Barcelona vivió ayer una nueva jornada de violencia. Aunque las movilizaciones convocadas por la Asamblea Nacional Catalana fueron masivas y pacíficas -unas 500.000 personas, según la Guardia Urbana-, grupos no desdeñables de jóvenes protagonizaron un día más episodios de extrema violencia en sus enfrentamientos con los cuerpos policiales, con quema de contenedores y coches, lanzamiento de objetos contundentes y cócteles molotov e incluso agresiones a periodistas que cubrían los altercados. Paralelamente, durante la jornada se celebró una huelga general de seguimiento muy desigual según las zonas y los sectores. En total, según los datos de la propia Generalitat, el seguimiento del paro no llegó ni al 50%, lo que se puede considerar un completo fracaso si se tiene en cuenta la acción amenazante de los piquetes y que la propia Administración autonómica -en un gesto sin precedentes, otro más- había apoyado el mismo. Trabajar ayer en Cataluña no era fácil y, aun así, más de la mitad de los ciudadanos acudieron a sus puestos. Sólo el estudiantado -un gremio especialmente proclive a este tipo de movilizaciones- siguió masivamente la convocatoria. Como ejemplo y símbolo de la extorsión ejercida por los piquetes independentistas están las imágenes de los guardas de la Sagrada Familia cerrando, bajo amenazas, el templo a las visitas.

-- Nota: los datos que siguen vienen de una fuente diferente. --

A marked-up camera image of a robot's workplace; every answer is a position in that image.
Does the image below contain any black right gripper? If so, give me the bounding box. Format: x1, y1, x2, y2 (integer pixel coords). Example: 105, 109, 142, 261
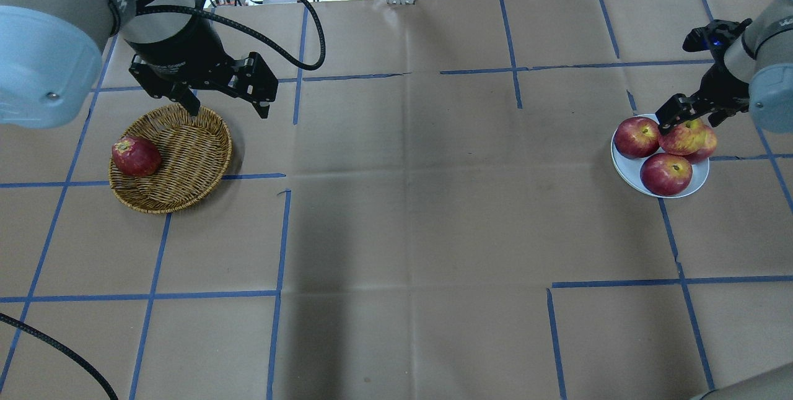
656, 19, 753, 136

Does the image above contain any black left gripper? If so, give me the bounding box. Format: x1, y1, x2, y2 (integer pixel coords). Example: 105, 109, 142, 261
127, 0, 278, 119

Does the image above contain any red yellow apple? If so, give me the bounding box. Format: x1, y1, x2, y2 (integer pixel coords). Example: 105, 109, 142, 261
659, 119, 706, 155

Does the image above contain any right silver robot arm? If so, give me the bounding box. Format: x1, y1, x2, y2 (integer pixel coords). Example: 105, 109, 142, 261
655, 0, 792, 135

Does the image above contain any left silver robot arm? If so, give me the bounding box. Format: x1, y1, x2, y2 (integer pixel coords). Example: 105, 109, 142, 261
1, 0, 279, 129

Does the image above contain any red apple on plate left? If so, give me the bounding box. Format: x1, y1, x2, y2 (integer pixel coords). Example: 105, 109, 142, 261
685, 124, 717, 165

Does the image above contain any red apple on plate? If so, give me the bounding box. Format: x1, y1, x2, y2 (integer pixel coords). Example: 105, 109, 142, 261
639, 152, 693, 196
685, 124, 717, 165
613, 117, 660, 159

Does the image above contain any woven wicker basket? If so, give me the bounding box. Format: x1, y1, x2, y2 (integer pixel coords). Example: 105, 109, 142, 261
108, 103, 233, 214

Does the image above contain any red apple on plate back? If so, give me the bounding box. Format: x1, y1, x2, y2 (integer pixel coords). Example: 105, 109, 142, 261
613, 117, 660, 159

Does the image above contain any red apple on plate front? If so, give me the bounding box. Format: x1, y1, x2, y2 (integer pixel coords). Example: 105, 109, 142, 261
639, 152, 693, 196

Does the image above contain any light blue plate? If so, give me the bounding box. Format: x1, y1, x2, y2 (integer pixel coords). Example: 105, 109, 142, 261
611, 114, 710, 199

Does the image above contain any dark red apple in basket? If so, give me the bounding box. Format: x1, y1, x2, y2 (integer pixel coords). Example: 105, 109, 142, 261
112, 136, 162, 177

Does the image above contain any black braided left gripper cable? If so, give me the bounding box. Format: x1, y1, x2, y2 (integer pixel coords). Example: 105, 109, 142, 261
136, 0, 327, 71

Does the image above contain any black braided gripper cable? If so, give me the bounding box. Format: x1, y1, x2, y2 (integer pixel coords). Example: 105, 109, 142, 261
136, 0, 327, 71
0, 313, 120, 400

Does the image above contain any black braided right gripper cable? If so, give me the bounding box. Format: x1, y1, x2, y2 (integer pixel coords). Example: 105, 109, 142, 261
0, 313, 120, 400

Pese a que el ministro del Interior, Fernando Grande-Marlaska, se esforzó ayer en quitar hierro a los actos violentos y en transmitir la estampa de una Barcelona en paz a la que cualquier turista o ciudadano puede viajar, lo cierto es que la imagen que se está dando al mundo de la capital catalana es la de una ciudad sumida en el caos y la violencia, algo que ya se está notando en las reservas turísticas de todo tipo (hoteles, restaurantes, teatros, etcétera). Por mucho que los responsables del movimiento independentista se estén desmarcando de la violencia (algunos demasiado tarde), lo cierto es que el daño que se le ha hecho a Barcelona es incalculable. Una vez más queda de relieve la enorme irresponsabilidad de los líderes de un movimiento que no sólo colocó a Cataluña y a España ante el abismo durante los aciagos días de octubre de 2017, sino que ahora persevera en el error y, con la excusa de oponerse a una sentencia dictada por un tribunal democrático como es el Supremo español, incendia sus propias ciudades y siembra la discordia entre los ciudadanos. Tanto dislate tardará mucho en olvidarse.